Osechi, sipping spiced Japanese sake and the marathon sessions of watching TV made for a typical New Year holiday here in Kichijoji.  

Favorite shows during the holiday seasons include the first time shopping program in which parents send out there 4 or 5 year old children to brave the the meat stores and vegetables stands on their own for the first time.  Amidst much bawling and confusion the children always manage to make their way to the designated store to purchase their wares.  

Another favorite is the world strongest athlete show where they pit professional athletes from a variety of sports against one another to see who can maneuver best through numerous challenges ranging from brute force to quick wits.  I was also surprised that this year they got Ronaldino (from Brazilian soccer fame) to participate in the activities.  Interestingly enough he has enough clout that a trip to Japan wasn’t necessary unlike a few of the lesser know American athletes that also participated.  Instead the Japanese program built a replica of their studio here in Japan in Brazil and simulcast (?) both to pit one of the world’s best soccer players against Japanese and American sportsman.  To top things off, I didn’t get to see the end result of Ronaldino’s efforts, although it’s hard to imagine he could top the times of the athletes in Japan, some of who have been through these trials 2 or 3 times before.
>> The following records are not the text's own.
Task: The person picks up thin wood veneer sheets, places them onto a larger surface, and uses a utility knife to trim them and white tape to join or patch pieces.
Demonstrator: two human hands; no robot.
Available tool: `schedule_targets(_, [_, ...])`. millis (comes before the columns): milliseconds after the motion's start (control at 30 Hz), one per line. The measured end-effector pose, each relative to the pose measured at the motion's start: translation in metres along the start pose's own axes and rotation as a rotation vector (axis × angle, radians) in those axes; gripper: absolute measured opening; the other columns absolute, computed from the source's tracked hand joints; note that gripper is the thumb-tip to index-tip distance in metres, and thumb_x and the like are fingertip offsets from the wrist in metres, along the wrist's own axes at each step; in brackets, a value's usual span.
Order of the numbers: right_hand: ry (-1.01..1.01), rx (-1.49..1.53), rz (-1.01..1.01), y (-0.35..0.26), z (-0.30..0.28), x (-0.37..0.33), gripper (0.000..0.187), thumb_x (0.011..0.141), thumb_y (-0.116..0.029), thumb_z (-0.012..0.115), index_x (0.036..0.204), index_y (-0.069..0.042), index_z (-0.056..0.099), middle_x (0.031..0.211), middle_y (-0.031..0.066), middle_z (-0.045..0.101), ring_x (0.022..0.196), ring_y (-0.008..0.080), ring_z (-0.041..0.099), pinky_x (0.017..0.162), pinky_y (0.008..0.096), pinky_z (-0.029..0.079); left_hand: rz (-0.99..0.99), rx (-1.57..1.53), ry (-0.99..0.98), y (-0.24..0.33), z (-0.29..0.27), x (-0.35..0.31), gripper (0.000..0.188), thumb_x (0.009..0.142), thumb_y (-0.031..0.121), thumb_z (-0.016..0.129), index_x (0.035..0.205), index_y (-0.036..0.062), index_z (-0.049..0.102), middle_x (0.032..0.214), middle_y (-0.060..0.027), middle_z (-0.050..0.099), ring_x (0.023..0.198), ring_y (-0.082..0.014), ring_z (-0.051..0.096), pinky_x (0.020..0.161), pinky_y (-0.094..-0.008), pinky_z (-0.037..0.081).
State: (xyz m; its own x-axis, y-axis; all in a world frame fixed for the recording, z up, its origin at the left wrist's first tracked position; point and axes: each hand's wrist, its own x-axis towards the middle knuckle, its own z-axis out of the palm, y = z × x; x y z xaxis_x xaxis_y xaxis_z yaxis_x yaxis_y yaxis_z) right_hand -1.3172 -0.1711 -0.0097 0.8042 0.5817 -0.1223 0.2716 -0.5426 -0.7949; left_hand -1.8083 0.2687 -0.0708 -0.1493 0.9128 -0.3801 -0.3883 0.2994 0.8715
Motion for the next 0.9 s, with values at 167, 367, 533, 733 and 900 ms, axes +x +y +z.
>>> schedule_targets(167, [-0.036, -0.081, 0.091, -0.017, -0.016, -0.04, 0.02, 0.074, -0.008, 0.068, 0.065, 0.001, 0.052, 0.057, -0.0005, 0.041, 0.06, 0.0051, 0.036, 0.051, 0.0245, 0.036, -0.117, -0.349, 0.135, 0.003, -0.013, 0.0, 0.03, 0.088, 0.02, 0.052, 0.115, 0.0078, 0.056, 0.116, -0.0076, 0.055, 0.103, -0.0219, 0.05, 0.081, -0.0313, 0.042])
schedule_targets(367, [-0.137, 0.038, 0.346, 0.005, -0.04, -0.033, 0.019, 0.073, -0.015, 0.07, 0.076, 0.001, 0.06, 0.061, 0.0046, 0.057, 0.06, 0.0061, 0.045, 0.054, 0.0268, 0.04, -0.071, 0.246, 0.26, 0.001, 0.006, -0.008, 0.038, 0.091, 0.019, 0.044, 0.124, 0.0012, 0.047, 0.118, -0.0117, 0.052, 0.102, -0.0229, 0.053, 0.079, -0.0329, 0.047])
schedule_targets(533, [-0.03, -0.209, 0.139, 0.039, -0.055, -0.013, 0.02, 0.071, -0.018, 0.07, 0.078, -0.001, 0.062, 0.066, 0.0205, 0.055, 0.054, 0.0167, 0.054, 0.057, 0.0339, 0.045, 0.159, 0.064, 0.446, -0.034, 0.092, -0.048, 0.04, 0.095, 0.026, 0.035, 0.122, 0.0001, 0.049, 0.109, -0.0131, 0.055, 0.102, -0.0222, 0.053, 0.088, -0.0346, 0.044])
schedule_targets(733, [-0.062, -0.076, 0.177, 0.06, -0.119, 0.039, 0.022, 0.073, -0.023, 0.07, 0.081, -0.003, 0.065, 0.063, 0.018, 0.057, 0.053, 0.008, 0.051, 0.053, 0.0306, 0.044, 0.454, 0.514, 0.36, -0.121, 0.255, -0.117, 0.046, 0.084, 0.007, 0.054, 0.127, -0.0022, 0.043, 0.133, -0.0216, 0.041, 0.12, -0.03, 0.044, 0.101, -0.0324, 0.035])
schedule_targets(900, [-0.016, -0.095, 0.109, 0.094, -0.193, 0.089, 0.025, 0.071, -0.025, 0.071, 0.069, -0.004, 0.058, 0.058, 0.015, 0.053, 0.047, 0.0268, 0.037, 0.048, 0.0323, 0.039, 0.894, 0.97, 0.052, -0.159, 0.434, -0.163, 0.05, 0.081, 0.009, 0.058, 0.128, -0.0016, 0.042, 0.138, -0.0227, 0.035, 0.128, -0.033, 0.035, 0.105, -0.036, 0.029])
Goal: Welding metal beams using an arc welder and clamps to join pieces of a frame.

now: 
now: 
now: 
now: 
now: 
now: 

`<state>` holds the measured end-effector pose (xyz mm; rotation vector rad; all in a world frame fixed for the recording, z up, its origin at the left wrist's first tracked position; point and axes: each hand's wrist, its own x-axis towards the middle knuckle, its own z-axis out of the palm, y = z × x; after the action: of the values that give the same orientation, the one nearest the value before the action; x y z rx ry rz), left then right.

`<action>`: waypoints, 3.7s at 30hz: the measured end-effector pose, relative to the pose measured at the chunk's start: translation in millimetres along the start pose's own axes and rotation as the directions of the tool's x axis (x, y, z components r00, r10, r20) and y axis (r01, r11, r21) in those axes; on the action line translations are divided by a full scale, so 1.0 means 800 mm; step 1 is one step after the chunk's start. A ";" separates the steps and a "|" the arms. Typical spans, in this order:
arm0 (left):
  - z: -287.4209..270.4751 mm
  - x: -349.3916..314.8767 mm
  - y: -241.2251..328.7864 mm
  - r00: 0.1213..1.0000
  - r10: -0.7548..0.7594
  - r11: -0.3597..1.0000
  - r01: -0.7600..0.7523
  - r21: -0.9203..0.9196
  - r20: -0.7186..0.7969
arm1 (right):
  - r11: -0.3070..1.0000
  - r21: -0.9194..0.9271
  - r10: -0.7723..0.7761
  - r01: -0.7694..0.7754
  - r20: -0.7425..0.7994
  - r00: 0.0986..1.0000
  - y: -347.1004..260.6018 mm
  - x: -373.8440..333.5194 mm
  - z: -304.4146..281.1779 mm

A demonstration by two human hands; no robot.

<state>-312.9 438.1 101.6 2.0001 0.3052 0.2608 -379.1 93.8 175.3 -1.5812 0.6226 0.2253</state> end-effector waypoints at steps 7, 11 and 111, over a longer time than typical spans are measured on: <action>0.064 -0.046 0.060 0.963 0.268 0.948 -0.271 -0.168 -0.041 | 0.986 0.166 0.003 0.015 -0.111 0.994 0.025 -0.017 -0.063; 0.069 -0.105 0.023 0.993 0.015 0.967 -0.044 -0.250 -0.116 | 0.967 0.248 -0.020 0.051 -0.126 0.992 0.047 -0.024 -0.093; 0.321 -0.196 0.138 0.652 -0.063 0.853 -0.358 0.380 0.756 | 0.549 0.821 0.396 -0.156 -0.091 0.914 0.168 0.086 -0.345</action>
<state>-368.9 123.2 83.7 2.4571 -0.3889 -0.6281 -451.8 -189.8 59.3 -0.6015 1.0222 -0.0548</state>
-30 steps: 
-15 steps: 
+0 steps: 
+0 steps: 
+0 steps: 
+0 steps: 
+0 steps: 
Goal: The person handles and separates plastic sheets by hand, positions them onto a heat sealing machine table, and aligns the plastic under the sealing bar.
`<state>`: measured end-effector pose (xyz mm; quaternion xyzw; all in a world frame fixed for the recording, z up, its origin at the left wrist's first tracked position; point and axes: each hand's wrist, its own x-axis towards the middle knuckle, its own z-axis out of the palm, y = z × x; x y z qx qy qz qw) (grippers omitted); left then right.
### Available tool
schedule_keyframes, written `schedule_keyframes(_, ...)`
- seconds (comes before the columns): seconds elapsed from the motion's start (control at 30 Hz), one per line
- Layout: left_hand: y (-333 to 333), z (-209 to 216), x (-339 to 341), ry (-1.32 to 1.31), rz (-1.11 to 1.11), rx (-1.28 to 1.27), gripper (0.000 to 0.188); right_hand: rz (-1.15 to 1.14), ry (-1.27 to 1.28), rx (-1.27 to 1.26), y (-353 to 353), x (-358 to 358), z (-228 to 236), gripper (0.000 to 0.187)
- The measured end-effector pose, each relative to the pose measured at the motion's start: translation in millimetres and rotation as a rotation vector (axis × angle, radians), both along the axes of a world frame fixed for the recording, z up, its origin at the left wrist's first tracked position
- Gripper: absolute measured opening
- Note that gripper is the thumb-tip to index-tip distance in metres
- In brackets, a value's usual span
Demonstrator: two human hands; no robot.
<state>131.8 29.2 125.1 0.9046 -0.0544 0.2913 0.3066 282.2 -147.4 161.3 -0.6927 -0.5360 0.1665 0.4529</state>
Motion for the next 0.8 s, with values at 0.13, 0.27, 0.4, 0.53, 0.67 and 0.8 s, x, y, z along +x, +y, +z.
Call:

During the remainder of the days I spent a good deal of time finishing up Atonement by Ian McEwan and preparing for the coming year.  Atonement is an engrossing novel that grips your imagination with its calculated and detailed descriptions, providing insight into what it takes to be a writer as well as pre and postwar England.  I was nearly sick during some of the scenes in which the hospital scenes were described.  McEwan’s masterful means of describing Briony’s complex emotions got me inside the head of another, although I wouldn’t say it was a 13 year old’s mind I had the privilege of being witness to.  Recommended that you pick this book up.
To my vast swath of readers, welcome to 2008.